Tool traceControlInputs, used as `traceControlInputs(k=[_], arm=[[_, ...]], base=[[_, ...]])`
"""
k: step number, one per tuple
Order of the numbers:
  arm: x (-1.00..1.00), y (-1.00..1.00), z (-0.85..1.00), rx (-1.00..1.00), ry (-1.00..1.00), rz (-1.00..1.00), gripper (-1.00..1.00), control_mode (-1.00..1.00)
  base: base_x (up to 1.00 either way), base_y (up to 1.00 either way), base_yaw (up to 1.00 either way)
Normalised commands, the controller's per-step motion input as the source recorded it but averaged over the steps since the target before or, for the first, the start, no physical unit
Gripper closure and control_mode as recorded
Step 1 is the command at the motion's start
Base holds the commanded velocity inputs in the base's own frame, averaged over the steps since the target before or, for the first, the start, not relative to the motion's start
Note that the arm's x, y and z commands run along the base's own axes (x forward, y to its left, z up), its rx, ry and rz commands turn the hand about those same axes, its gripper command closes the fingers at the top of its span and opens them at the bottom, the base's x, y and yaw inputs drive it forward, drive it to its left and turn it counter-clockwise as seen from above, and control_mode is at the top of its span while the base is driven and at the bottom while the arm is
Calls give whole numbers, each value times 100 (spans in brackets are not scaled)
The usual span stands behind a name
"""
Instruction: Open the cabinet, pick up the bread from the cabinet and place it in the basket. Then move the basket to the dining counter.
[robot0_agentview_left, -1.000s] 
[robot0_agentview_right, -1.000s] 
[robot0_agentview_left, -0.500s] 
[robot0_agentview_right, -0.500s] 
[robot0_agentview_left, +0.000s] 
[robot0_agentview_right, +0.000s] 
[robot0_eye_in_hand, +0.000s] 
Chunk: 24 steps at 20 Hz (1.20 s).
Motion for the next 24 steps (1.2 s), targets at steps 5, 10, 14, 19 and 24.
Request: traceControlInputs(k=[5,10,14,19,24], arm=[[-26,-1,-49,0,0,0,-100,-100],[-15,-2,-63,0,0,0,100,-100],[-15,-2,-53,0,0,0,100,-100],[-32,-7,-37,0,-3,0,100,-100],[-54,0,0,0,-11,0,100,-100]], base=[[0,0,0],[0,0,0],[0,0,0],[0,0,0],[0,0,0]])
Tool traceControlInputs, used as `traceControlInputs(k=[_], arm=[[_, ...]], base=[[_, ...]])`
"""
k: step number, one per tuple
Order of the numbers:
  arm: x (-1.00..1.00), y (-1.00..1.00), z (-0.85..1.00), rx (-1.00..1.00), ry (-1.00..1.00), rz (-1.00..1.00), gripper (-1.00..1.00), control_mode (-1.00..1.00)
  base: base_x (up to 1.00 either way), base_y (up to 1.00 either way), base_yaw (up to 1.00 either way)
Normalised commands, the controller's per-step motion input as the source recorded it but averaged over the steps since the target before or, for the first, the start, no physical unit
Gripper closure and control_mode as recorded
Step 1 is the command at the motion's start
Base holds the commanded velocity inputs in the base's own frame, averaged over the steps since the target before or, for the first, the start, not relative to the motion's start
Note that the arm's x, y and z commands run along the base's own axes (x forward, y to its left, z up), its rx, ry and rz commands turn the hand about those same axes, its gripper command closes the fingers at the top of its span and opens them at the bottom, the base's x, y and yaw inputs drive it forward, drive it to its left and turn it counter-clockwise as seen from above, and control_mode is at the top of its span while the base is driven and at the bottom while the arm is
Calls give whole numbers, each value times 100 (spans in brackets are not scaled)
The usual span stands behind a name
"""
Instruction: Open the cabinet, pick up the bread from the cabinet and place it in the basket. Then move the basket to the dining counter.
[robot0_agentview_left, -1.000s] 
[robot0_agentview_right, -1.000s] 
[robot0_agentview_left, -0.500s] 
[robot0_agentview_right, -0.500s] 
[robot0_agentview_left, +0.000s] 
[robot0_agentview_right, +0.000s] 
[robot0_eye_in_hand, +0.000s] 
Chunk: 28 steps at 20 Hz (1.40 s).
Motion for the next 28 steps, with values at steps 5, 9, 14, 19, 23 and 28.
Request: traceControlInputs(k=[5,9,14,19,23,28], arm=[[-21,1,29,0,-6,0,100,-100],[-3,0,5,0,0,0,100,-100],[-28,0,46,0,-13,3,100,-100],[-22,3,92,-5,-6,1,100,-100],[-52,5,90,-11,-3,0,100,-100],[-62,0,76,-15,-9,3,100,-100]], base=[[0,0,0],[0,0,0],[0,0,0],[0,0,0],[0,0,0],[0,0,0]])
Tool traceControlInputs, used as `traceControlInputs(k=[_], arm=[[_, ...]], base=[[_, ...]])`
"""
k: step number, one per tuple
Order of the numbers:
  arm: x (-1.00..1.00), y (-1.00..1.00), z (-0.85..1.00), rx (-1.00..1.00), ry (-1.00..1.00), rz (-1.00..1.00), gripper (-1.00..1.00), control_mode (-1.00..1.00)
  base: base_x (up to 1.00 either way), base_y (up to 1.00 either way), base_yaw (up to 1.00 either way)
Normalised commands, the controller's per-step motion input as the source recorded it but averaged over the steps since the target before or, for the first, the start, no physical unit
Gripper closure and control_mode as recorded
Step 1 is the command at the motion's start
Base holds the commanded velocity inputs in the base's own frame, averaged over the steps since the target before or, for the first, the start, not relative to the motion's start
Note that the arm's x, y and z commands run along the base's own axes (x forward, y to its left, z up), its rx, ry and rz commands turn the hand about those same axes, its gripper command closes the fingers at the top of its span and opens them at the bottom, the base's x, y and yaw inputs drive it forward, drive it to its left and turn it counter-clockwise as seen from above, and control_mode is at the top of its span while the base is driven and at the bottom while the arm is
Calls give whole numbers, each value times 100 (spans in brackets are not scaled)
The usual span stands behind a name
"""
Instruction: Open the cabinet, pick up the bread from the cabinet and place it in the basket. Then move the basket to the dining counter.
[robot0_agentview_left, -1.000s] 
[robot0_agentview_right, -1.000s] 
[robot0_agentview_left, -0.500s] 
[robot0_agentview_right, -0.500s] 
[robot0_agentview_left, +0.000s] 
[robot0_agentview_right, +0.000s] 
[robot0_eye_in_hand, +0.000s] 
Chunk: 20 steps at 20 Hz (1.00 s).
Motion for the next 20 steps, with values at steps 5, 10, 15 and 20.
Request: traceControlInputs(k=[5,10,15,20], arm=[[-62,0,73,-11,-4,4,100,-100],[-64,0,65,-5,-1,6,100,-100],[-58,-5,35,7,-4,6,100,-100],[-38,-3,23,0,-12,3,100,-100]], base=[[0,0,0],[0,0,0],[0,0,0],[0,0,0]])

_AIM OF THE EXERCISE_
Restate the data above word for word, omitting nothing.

_RESULT OF THIS TASK_
Tool traceControlInputs, used as `traceControlInputs(k=[_], arm=[[_, ...]], base=[[_, ...]])`
"""
k: step number, one per tuple
Order of the numbers:
  arm: x (-1.00..1.00), y (-1.00..1.00), z (-0.85..1.00), rx (-1.00..1.00), ry (-1.00..1.00), rz (-1.00..1.00), gripper (-1.00..1.00), control_mode (-1.00..1.00)
  base: base_x (up to 1.00 either way), base_y (up to 1.00 either way), base_yaw (up to 1.00 either way)
Normalised commands, the controller's per-step motion input as the source recorded it but averaged over the steps since the target before or, for the first, the start, no physical unit
Gripper closure and control_mode as recorded
Step 1 is the command at the motion's start
Base holds the commanded velocity inputs in the base's own frame, averaged over the steps since the target before or, for the first, the start, not relative to the motion's start
Note that the arm's x, y and z commands run along the base's own axes (x forward, y to its left, z up), its rx, ry and rz commands turn the hand about those same axes, its gripper command closes the fingers at the top of its span and opens them at the bottom, the base's x, y and yaw inputs drive it forward, drive it to its left and turn it counter-clockwise as seen from above, and control_mode is at the top of its span while the base is driven and at the bottom while the arm is
Calls give whole numbers, each value times 100 (spans in brackets are not scaled)
The usual span stands behind a name
"""
Instruction: Open the cabinet, pick up the bread from the cabinet and place it in the basket. Then move the basket to the dining counter.
[robot0_agentview_left, -1.000s] 
[robot0_agentview_right, -1.000s] 
[robot0_agentview_left, -0.500s] 
[robot0_agentview_right, -0.500s] 
[robot0_agentview_left, +0.000s] 
[robot0_agentview_right, +0.000s] 
[robot0_eye_in_hand, +0.000s] 
Chunk: 24 steps at 20 Hz (1.20 s).
Motion for the next 24 steps (1.2 s), targets at steps 5, 10, 14, 19 and 24.
Request: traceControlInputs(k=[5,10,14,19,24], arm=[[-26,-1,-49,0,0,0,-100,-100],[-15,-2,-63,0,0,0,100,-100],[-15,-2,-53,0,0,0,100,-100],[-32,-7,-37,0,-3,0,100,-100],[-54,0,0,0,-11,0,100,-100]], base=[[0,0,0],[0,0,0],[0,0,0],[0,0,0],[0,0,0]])
Tool traceControlInputs, used as `traceControlInputs(k=[_], arm=[[_, ...]], base=[[_, ...]])`
"""
k: step number, one per tuple
Order of the numbers:
  arm: x (-1.00..1.00), y (-1.00..1.00), z (-0.85..1.00), rx (-1.00..1.00), ry (-1.00..1.00), rz (-1.00..1.00), gripper (-1.00..1.00), control_mode (-1.00..1.00)
  base: base_x (up to 1.00 either way), base_y (up to 1.00 either way), base_yaw (up to 1.00 either way)
Normalised commands, the controller's per-step motion input as the source recorded it but averaged over the steps since the target before or, for the first, the start, no physical unit
Gripper closure and control_mode as recorded
Step 1 is the command at the motion's start
Base holds the commanded velocity inputs in the base's own frame, averaged over the steps since the target before or, for the first, the start, not relative to the motion's start
Note that the arm's x, y and z commands run along the base's own axes (x forward, y to its left, z up), its rx, ry and rz commands turn the hand about those same axes, its gripper command closes the fingers at the top of its span and opens them at the bottom, the base's x, y and yaw inputs drive it forward, drive it to its left and turn it counter-clockwise as seen from above, and control_mode is at the top of its span while the base is driven and at the bottom while the arm is
Calls give whole numbers, each value times 100 (spans in brackets are not scaled)
The usual span stands behind a name
"""
Instruction: Open the cabinet, pick up the bread from the cabinet and place it in the basket. Then move the basket to the dining counter.
[robot0_agentview_left, -1.000s] 
[robot0_agentview_right, -1.000s] 
[robot0_agentview_left, -0.500s] 
[robot0_agentview_right, -0.500s] 
[robot0_agentview_left, +0.000s] 
[robot0_agentview_right, +0.000s] 
[robot0_eye_in_hand, +0.000s] 
Chunk: 28 steps at 20 Hz (1.40 s).
Motion for the next 28 steps, with values at steps 5, 9, 14, 19, 23 and 28.
Request: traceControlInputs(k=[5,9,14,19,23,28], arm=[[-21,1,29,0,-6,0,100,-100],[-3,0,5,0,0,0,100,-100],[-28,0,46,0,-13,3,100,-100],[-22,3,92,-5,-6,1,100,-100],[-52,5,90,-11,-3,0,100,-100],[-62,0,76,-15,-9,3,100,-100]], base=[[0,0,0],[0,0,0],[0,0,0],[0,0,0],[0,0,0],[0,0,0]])
Tool traceControlInputs, used as `traceControlInputs(k=[_], arm=[[_, ...]], base=[[_, ...]])`
"""
k: step number, one per tuple
Order of the numbers:
  arm: x (-1.00..1.00), y (-1.00..1.00), z (-0.85..1.00), rx (-1.00..1.00), ry (-1.00..1.00), rz (-1.00..1.00), gripper (-1.00..1.00), control_mode (-1.00..1.00)
  base: base_x (up to 1.00 either way), base_y (up to 1.00 either way), base_yaw (up to 1.00 either way)
Normalised commands, the controller's per-step motion input as the source recorded it but averaged over the steps since the target before or, for the first, the start, no physical unit
Gripper closure and control_mode as recorded
Step 1 is the command at the motion's start
Base holds the commanded velocity inputs in the base's own frame, averaged over the steps since the target before or, for the first, the start, not relative to the motion's start
Note that the arm's x, y and z commands run along the base's own axes (x forward, y to its left, z up), its rx, ry and rz commands turn the hand about those same axes, its gripper command closes the fingers at the top of its span and opens them at the bottom, the base's x, y and yaw inputs drive it forward, drive it to its left and turn it counter-clockwise as seen from above, and control_mode is at the top of its span while the base is driven and at the bottom while the arm is
Calls give whole numbers, each value times 100 (spans in brackets are not scaled)
The usual span stands behind a name
"""
Instruction: Open the cabinet, pick up the bread from the cabinet and place it in the basket. Then move the basket to the dining counter.
[robot0_agentview_left, -1.000s] 
[robot0_agentview_right, -1.000s] 
[robot0_agentview_left, -0.500s] 
[robot0_agentview_right, -0.500s] 
[robot0_agentview_left, +0.000s] 
[robot0_agentview_right, +0.000s] 
[robot0_eye_in_hand, +0.000s] 
Chunk: 20 steps at 20 Hz (1.00 s).
Motion for the next 20 steps, with values at steps 5, 10, 15 and 20.
Request: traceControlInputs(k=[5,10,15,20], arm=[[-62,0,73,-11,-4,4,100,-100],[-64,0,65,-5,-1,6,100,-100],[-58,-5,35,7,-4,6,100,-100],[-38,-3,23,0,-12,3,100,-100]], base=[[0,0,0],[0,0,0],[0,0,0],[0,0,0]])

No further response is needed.